Legislators will consider bills next year to allow medical marijuana to be grown in Georgia and sold to patients after a state commission unanimously endorsed the proposal.
The group studying Georgia’s medical marijuana laws voted last week to pursue legislation that would license marijuana growers, manufacturers and dispensaries.
If approved, Georgia’s 6,000 registered medical marijuana patients could legally obtain the drug for the first time.
The state’s medical marijuana law, passed in 2015, allows patients to possess and use marijuana with less than 5 percent THC, but it remains illegal to buy, sell or transport it. THC is the main psychoactive component of the cannabis plant.
State lawmakers should consider providing 10 grow licenses, 10 manufacturing licenses and an “adequate number” of dispensing licenses to ensure access to medical marijuana across the state, according to the recommendations of the Joint Commission on Low THC Medical Oil Access.
State Sen. Matt Brass, a co-chairman of the commission, said he wants to help patients who can benefit from medical marijuana without moving the state closer to legalization of marijuana for recreational use.
“I know this bill will not make everyone happy,” said Brass, a Republican from Newnan. “We’re simply doing this to get access for our patients.”
Georgia’s medical marijuana law covers 16 conditions, including severe seizures, deadly cancer, peripheral neuropathy and multiple sclerosis. Patients who register with the state are protected from criminal prosecution for possessing up to 20 fluid ounces of low THC oil.
Thirty-one states already allow some form of marijuana cultivation, and 15 more states have laws similar to Georgia’s, which permit possession of the drug for medical purposes, according to the commission. Ten states and the District of Columbia have legalized marijuana for recreational use.
Opponents of expanded access to medical marijuana say they’re concerned it could eventually lead to legalization of marijuana for recreational purposes.
“If anyone thinks this isn’t a path to legalization, they’re deceiving themselves,” said Virginia Galloway of the Faith and Freedom Coalition. “The industry is going to have a vested interest in legalization because they’re gong to want to broaden their market.”
Law enforcement agencies often oppose marijuana cultivation, saying it could be abused and lead to addiction and crime.
The commission said the state government should create standards for security, acquisition, testing, training and destruction of unused portions of the plant. Licenses should be distributed to both large and small companies, it said. Marijuana growing operations should be held indoors, and no pesticides or insecticides would be allowed.

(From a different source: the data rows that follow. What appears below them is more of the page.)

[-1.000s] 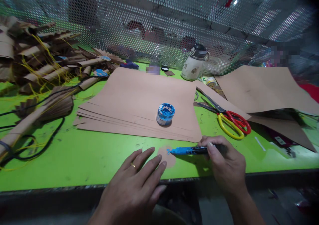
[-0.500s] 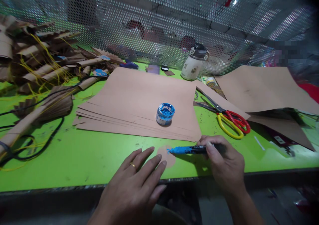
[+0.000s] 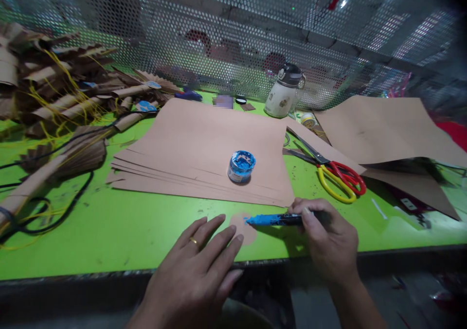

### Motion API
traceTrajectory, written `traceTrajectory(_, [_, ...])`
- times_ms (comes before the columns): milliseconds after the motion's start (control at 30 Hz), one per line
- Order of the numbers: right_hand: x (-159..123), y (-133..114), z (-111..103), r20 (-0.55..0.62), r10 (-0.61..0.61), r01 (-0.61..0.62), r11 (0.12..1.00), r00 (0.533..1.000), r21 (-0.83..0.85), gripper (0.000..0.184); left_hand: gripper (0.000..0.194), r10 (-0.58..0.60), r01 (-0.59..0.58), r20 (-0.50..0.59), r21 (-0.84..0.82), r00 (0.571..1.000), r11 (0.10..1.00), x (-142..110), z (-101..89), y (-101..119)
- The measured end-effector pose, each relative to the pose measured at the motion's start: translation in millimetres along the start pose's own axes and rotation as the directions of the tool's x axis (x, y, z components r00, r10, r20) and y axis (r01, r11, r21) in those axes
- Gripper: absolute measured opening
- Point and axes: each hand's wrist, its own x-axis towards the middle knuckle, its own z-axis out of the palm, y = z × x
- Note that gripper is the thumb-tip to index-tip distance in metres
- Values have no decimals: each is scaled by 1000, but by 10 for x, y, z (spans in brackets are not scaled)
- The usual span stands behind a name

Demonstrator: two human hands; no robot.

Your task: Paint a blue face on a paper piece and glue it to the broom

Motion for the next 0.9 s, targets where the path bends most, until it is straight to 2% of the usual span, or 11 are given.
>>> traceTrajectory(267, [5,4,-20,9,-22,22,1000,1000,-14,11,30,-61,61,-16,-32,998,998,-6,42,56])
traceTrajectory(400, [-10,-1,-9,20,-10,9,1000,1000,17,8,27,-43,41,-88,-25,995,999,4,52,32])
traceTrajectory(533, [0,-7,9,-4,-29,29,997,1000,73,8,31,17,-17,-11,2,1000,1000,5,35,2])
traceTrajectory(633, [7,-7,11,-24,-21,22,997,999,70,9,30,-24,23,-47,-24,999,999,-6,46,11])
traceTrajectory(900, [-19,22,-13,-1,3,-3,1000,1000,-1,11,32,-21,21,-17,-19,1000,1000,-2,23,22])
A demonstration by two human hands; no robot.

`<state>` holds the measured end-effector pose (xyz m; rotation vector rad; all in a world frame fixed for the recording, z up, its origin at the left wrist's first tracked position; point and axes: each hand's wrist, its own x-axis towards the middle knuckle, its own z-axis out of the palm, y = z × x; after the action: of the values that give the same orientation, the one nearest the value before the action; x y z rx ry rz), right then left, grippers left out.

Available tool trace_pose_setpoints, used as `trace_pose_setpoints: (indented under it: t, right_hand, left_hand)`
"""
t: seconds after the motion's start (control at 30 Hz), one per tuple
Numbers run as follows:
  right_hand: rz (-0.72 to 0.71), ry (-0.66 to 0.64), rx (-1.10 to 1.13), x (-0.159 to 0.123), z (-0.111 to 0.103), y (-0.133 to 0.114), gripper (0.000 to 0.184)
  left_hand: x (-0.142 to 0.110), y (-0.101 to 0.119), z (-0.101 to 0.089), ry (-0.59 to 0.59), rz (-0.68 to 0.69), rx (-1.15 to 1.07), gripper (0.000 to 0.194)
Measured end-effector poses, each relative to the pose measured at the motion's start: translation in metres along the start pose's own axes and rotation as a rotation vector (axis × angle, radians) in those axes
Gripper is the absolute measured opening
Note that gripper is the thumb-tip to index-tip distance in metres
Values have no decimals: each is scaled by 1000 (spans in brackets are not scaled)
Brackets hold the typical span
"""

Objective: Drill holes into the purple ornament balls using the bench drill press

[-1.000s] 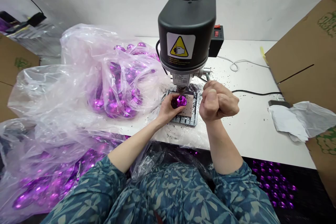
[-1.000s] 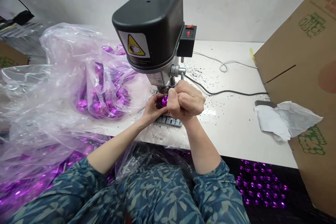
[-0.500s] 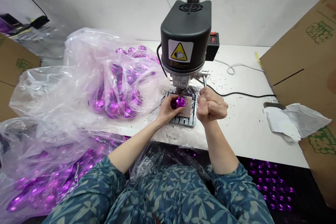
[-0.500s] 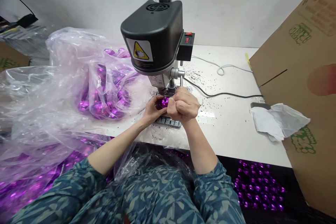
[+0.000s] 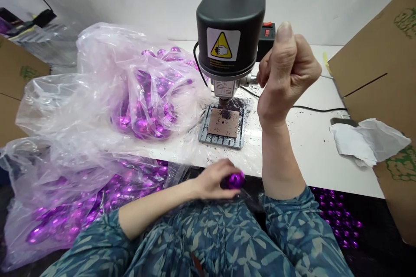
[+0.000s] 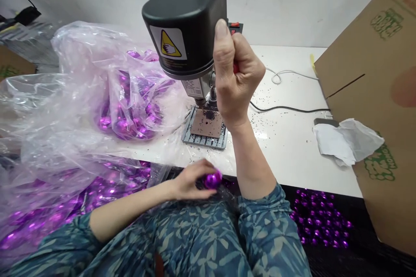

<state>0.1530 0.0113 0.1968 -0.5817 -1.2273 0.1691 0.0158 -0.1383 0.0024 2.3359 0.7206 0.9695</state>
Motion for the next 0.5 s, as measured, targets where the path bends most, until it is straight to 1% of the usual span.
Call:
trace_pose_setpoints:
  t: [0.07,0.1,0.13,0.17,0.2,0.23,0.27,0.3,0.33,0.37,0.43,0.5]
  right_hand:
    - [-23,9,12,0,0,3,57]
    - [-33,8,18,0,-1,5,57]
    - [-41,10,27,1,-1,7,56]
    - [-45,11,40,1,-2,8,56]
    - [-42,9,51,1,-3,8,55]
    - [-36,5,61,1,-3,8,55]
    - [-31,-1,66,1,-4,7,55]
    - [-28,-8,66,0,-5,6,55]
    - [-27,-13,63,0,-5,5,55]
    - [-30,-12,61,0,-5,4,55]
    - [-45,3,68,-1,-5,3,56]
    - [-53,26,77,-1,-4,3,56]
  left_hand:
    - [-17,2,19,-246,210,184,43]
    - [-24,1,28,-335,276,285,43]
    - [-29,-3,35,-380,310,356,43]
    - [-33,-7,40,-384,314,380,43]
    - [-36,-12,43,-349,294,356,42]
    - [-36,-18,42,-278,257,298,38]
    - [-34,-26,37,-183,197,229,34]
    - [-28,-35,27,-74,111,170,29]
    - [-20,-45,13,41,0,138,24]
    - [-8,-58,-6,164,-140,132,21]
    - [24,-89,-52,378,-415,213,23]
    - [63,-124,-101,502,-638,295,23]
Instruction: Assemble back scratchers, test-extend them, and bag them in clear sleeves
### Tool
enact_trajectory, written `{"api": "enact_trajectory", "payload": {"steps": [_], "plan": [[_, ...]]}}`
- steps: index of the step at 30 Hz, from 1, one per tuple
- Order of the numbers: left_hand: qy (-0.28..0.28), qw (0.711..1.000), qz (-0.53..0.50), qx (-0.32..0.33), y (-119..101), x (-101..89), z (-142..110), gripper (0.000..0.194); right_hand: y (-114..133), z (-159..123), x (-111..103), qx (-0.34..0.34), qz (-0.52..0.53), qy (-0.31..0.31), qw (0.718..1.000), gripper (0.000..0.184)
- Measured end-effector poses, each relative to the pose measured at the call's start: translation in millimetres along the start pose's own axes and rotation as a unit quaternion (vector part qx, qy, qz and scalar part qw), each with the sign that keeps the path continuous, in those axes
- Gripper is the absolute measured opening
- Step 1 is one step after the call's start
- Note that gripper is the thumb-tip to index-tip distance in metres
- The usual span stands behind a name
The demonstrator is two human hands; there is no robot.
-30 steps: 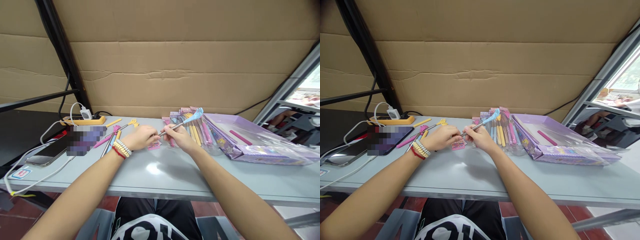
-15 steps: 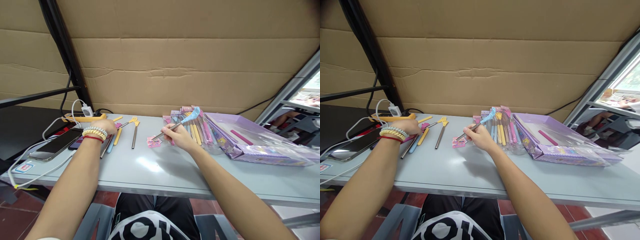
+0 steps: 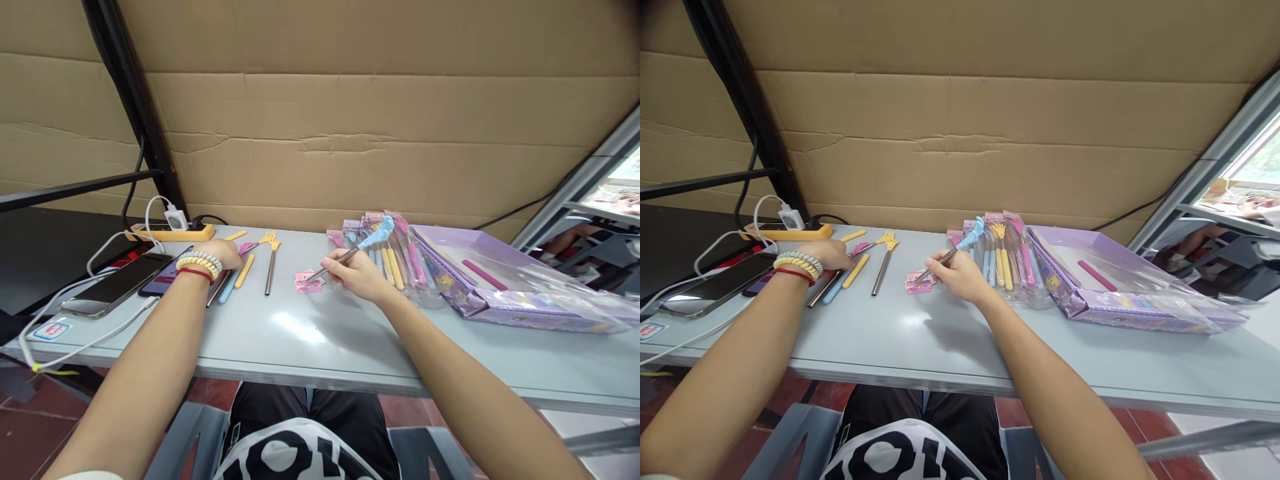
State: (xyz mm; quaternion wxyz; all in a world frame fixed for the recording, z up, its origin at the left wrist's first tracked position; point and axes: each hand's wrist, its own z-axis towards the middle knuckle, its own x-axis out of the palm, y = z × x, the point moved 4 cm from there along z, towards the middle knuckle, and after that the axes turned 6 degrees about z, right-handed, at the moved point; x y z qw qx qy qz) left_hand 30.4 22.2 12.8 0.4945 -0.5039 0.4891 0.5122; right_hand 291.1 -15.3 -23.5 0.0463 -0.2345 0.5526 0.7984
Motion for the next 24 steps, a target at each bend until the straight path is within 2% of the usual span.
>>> {"api": "enact_trajectory", "payload": {"steps": [2, 3, 4, 9, 13, 15, 20, 24], "plan": [[0.105, 0.994, 0.027, -0.024, 0.4, 8.0, -0.8, 0.016, 0.8, -0.4, 0.1, -0.001, -0.004, 0.0, 1.0, 0.037], [0.136, 0.99, 0.039, -0.03, 0.8, 9.9, -0.9, 0.017, 1.4, -0.5, 0.1, 0.0, -0.008, 0.001, 1.0, 0.036], [0.138, 0.989, 0.047, -0.03, 1.2, 9.6, 0.2, 0.018, 2.1, -0.7, 0.2, 0.0, -0.012, 0.002, 1.0, 0.035], [0.039, 0.997, 0.066, -0.008, 8.6, 5.3, 14.4, 0.03, 7.0, -2.0, 0.6, -0.002, -0.034, 0.004, 0.999, 0.032], [-0.07, 0.996, 0.062, -0.01, 16.2, 7.8, 26.6, 0.039, 9.0, -2.4, 1.4, -0.002, -0.049, 0.005, 0.999, 0.03], [-0.106, 0.993, 0.058, -0.005, 17.6, 12.0, 31.8, 0.041, 9.3, -2.2, 1.8, -0.005, -0.053, 0.006, 0.999, 0.03], [-0.118, 0.992, 0.048, 0.008, 17.3, 23.0, 35.6, 0.042, 9.6, -3.0, 2.1, 0.004, -0.047, 0.01, 0.999, 0.029], [-0.098, 0.993, 0.05, 0.044, 16.0, 25.9, 21.1, 0.044, 13.2, -6.1, 1.2, 0.0, -0.047, 0.015, 0.999, 0.027]]}}
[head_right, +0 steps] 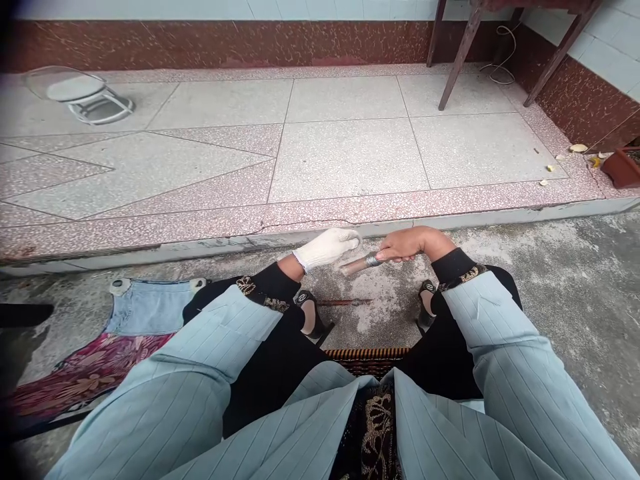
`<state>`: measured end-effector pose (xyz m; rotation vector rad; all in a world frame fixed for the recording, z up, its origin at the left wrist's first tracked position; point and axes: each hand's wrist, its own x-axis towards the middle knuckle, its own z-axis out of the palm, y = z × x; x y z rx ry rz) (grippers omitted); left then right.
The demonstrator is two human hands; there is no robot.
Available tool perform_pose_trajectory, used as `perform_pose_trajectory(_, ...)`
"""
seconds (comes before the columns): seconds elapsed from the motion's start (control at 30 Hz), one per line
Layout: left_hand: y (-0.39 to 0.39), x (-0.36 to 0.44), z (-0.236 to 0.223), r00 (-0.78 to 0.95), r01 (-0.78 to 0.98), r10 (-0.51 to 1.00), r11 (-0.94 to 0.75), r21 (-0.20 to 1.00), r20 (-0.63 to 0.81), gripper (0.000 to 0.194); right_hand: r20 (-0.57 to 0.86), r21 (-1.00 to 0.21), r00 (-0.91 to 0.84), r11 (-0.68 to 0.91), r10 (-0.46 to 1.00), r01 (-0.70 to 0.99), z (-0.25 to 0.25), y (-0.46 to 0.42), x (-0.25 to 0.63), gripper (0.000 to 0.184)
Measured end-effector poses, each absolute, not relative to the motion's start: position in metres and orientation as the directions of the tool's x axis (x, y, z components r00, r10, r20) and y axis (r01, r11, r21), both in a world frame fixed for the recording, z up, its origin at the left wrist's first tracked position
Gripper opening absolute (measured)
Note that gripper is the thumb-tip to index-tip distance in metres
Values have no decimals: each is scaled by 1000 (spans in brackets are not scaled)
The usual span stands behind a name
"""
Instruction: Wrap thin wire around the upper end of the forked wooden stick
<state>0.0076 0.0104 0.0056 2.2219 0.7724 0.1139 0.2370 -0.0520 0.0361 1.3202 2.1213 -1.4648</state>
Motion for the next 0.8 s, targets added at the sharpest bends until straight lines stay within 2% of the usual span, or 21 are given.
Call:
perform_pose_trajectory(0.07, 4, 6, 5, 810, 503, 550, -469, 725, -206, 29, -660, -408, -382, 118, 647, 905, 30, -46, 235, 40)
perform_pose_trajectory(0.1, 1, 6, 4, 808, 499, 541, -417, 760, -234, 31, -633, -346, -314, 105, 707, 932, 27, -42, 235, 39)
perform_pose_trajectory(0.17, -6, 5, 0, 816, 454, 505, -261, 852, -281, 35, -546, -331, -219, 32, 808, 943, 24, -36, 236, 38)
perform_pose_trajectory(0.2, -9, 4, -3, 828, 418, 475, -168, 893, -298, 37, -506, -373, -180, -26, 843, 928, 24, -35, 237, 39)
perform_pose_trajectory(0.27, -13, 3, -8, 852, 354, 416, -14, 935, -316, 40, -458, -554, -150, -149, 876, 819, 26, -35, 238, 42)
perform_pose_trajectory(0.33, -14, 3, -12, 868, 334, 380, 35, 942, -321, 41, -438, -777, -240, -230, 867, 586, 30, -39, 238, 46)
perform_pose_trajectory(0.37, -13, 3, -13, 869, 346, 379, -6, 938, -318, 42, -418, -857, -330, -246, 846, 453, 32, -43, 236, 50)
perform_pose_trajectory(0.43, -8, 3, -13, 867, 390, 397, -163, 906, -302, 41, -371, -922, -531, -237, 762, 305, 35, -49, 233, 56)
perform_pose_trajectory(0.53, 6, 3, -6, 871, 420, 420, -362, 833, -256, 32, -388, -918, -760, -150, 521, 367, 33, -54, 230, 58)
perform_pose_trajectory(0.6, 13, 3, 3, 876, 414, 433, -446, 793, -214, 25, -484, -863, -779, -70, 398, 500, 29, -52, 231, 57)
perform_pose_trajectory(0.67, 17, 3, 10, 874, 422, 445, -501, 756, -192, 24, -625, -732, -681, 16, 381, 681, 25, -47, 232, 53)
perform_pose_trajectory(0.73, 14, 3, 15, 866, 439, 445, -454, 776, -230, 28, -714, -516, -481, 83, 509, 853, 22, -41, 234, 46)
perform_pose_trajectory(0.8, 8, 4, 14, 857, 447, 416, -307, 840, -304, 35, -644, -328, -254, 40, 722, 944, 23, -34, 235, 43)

Shannon Cloud, whose 13-year-old daughter takes medical marijuana to treat seizures she suffers from Dravet syndrome, said patients need access to the only medicine that can make a substantial improvement to their condition. Dravet syndrome is a rare form of epilepsy that often results in behavioral and developmental delays.
Since her daughter began using low THC oil, her seizures have become less frequent and severe, and she’s been able to think more clearly, Cloud said.
“The public is more open to it now than they were a few years ago when we first started pushing for this,” said Cloud, who lives in Smyrna and is a member of the commission. “I’m optimistic that the Legislature will take the recommendations seriously and actually decide to act on it this year.”
The commission didn’t endorse home-grown marijuana or THC levels higher than the 5 percent currently allowed in Georgia.
A separate House study committee previously voted unanimously this month to support legislation that would allow hemp farming and cannabis oil distribution, as long as those products contain less than 0.3 percent THC. Hemp and marijuana both come from the cannabis plant, but their cultivation methods and THC levels are different.
Congress passed a farm bill this month that legalizes the production of hemp as an agricultural product. States such as Georgia can now set up regulations for standards, testing and licensing fees.
The Georgia General Assembly will consider marijuana-related bills during its 2019 legislative session, which begins Jan. 14.
Medical marijuana recommendations
Georgia’s Joint Commission on Low THC Medical Oil Access has endorsed these proposals for consideration by the General Assembly during its upcoming session:
- Allow 10 grow licenses, 10 manufacturing licenses and an “adequate number” of dispensing licenses.
- Prohibit the use of pesticides and insecticides in cultivation.
- Urge the federal government to change the classification of marijuana so that it’s no longer considered a Schedule I drug with no accepted medical use.
- Require uniform product labeling and independent lab testing for purity and safety.
- Levy application and licensing fees to cover the $500,000 cost for equipment and staff to test medical marijuana products.
- Prevent the use of marijuana other than for the conditions allowed under current state law.